The above is the chorus, the final line of which goes: “It seems so unlikely in this day and age”. I’m struck by the ambiguity of that line. At first glance it seemed to mean that it seems unlikely that the man of her dreams will come and sweep ‘her’ off her feet, but as I looked again, I wondered. Perhaps what Lily Allen means is it seems so unlikely that in these modern times when women are, supposedly, more free than they have ever been, with enormous independence, access to almost any career, ability to travel anywhere and do anything with no expectation on them to get married and raise children…in such times, it seems so unlikely that a woman in her late twenties would feel life is over because she hasn’t got a boyfriend.
This is one of those issues on which ‘society’ is completely double-minded. People are able to utterly believe that it is good and right that women are free – liberated from the bonds of marriage and family – and at the same time utterly believe that it’s ‘so sad she hasn’t found anyone yet’. We say on the one hand that women are validated by having successful careers, while on the other hand that they are validated by being popular, and in particular by being chosen by one man.
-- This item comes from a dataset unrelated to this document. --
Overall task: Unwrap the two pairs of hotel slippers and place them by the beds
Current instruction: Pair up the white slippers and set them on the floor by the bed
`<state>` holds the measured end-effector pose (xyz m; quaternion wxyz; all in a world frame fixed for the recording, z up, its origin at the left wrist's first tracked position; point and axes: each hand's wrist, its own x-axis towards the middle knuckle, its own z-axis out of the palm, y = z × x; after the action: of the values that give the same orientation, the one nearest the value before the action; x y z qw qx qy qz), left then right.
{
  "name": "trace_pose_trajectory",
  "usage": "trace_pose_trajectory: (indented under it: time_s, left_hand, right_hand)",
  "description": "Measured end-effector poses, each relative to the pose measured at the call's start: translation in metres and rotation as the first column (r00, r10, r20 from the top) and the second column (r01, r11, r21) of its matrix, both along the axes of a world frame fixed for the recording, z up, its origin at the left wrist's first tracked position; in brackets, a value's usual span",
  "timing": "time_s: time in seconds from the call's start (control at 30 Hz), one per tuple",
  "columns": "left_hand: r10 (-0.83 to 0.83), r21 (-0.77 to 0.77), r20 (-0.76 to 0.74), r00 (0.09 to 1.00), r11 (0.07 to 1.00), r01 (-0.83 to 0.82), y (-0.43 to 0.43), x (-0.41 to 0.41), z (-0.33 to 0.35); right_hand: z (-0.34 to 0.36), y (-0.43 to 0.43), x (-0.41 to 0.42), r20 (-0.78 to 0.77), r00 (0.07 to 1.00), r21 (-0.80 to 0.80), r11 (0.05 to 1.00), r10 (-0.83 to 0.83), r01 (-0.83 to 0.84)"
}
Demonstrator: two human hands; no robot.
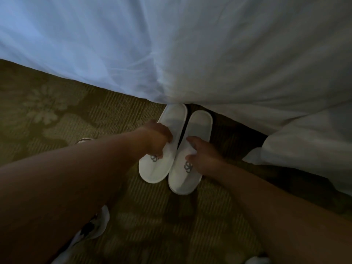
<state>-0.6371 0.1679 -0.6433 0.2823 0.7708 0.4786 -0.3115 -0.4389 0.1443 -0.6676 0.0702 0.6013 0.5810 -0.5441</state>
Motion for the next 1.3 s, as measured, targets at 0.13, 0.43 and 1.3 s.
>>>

I’m sure if you asked the ‘she’ of the song whether she thinks it is better to be successful or to be loved, she would have great difficulty in answering. She would likely feel that it was feeble to express a desire for a stable, loving relationship, thinking that to say that is to ‘sell out’ to what she really ought to think and feel.
The women’s libbers have done women a great disservice in making them ashamed of their emotions and their desire for love. The few good results of their fight are in constant danger of being outweighed by the devastation caused to generations of women and their families by the narrative that the opposite of subjugation is independence. It’s not. It is interdependence. Humans are made for relationship.
Your life isn’t over if you’re 29 and have not got a boyfriend. Neither is it over if you’re 29 and a stay-at-home mum. We need to adjust our value system so that people neither expect to find their worth in relationships, nor feel ashamed of wanting someone to love and cherish. Otherwise the twenty-somethings are going to go on having a series of one-night stands (as the second verse of the song says ‘she’ does) and perpetuating the cycle of despair that they feel. It’s sad, but it’s true.